Task to carry out: Nothing in the data may be altered as it is transcribed.

Listed records:

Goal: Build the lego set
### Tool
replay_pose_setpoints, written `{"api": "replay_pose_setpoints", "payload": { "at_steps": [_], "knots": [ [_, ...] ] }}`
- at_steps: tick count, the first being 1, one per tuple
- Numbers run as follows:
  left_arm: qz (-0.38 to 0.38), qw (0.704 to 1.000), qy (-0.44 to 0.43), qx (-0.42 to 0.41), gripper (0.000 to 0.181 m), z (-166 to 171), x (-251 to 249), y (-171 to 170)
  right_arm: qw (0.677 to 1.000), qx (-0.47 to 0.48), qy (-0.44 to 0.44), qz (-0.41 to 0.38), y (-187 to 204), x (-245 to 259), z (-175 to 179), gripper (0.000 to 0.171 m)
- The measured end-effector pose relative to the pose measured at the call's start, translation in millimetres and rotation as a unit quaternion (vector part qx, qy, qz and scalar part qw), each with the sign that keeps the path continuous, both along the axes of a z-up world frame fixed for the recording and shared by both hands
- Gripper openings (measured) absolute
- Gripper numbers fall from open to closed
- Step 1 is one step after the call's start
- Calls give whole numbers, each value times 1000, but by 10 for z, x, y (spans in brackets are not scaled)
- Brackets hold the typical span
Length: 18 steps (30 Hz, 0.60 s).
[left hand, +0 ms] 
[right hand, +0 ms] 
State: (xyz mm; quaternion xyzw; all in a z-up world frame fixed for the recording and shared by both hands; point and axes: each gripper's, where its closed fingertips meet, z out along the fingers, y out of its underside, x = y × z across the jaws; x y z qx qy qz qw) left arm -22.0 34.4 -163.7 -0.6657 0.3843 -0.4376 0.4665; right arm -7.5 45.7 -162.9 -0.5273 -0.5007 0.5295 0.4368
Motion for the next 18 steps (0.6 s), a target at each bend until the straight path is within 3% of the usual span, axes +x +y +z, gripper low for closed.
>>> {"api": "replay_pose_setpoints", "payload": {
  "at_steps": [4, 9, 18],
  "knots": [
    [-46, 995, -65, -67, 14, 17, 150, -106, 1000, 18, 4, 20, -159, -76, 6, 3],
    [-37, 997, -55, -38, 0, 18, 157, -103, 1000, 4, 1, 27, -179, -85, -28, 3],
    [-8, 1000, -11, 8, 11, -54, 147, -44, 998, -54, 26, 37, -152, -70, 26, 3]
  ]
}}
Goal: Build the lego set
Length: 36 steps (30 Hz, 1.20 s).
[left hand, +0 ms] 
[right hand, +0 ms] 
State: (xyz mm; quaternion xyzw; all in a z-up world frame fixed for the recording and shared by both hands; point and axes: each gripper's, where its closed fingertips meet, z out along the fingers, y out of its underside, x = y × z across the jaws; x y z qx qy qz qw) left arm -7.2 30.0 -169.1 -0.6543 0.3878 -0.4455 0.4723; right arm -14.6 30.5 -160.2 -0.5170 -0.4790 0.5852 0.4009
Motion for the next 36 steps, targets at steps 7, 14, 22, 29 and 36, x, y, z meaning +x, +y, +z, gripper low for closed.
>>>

Written answer:
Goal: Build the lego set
### Tool
replay_pose_setpoints, written `{"api": "replay_pose_setpoints", "payload": { "at_steps": [_], "knots": [ [_, ...] ] }}`
- at_steps: tick count, the first being 1, one per tuple
- Numbers run as follows:
  left_arm: qz (-0.38 to 0.38), qw (0.704 to 1.000), qy (-0.44 to 0.43), qx (-0.42 to 0.41), gripper (0.000 to 0.181 m), z (-166 to 171), x (-251 to 249), y (-171 to 170)
  right_arm: qw (0.677 to 1.000), qx (-0.47 to 0.48), qy (-0.44 to 0.44), qz (-0.41 to 0.38), y (-187 to 204), x (-245 to 259), z (-175 to 179), gripper (0.000 to 0.171 m)
- The measured end-effector pose relative to the pose measured at the call's start, translation in millimetres and rotation as a unit quaternion (vector part qx, qy, qz and scalar part qw), each with the sign that keeps the path continuous, both along the axes of a z-up world frame fixed for the recording and shared by both hands
- Gripper openings (measured) absolute
- Gripper numbers fall from open to closed
- Step 1 is one step after the call's start
- Calls give whole numbers, each value times 1000, but by 10 for z, x, y (spans in brackets are not scaled)
- Brackets hold the typical span
Length: 18 steps (30 Hz, 0.60 s).
[left hand, +0 ms] 
[right hand, +0 ms] 
State: (xyz mm; quaternion xyzw; all in a z-up world frame fixed for the recording and shared by both hands; point and axes: each gripper's, where its closed fingertips meet, z out along the fingers, y out of its underside, x = y × z across the jaws; x y z qx qy qz qw) left arm -22.0 34.4 -163.7 -0.6657 0.3843 -0.4376 0.4665; right arm -7.5 45.7 -162.9 -0.5273 -0.5007 0.5295 0.4368
Motion for the next 18 steps (0.6 s), a target at each bend until the straight path is within 3% of the usual span, axes +x +y +z, gripper low for closed.
>>> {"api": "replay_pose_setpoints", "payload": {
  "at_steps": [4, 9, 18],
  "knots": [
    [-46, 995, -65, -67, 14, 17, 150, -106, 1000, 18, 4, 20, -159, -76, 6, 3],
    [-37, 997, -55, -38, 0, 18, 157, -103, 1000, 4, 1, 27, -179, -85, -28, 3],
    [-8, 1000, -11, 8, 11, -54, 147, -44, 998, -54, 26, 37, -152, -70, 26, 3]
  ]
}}
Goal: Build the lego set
Length: 36 steps (30 Hz, 1.20 s).
[left hand, +0 ms] 
[right hand, +0 ms] 
State: (xyz mm; quaternion xyzw; all in a z-up world frame fixed for the recording and shared by both hands; point and axes: each gripper's, where its closed fingertips meet, z out along the fingers, y out of its underside, x = y × z across the jaws; x y z qx qy qz qw) left arm -7.2 30.0 -169.1 -0.6543 0.3878 -0.4455 0.4723; right arm -14.6 30.5 -160.2 -0.5170 -0.4790 0.5852 0.4009
Motion for the next 36 steps, targets at steps 7, 14, 22, 29 and 36, x, y, z meaning +x, +y, +z, gripper low for closed.
>>>

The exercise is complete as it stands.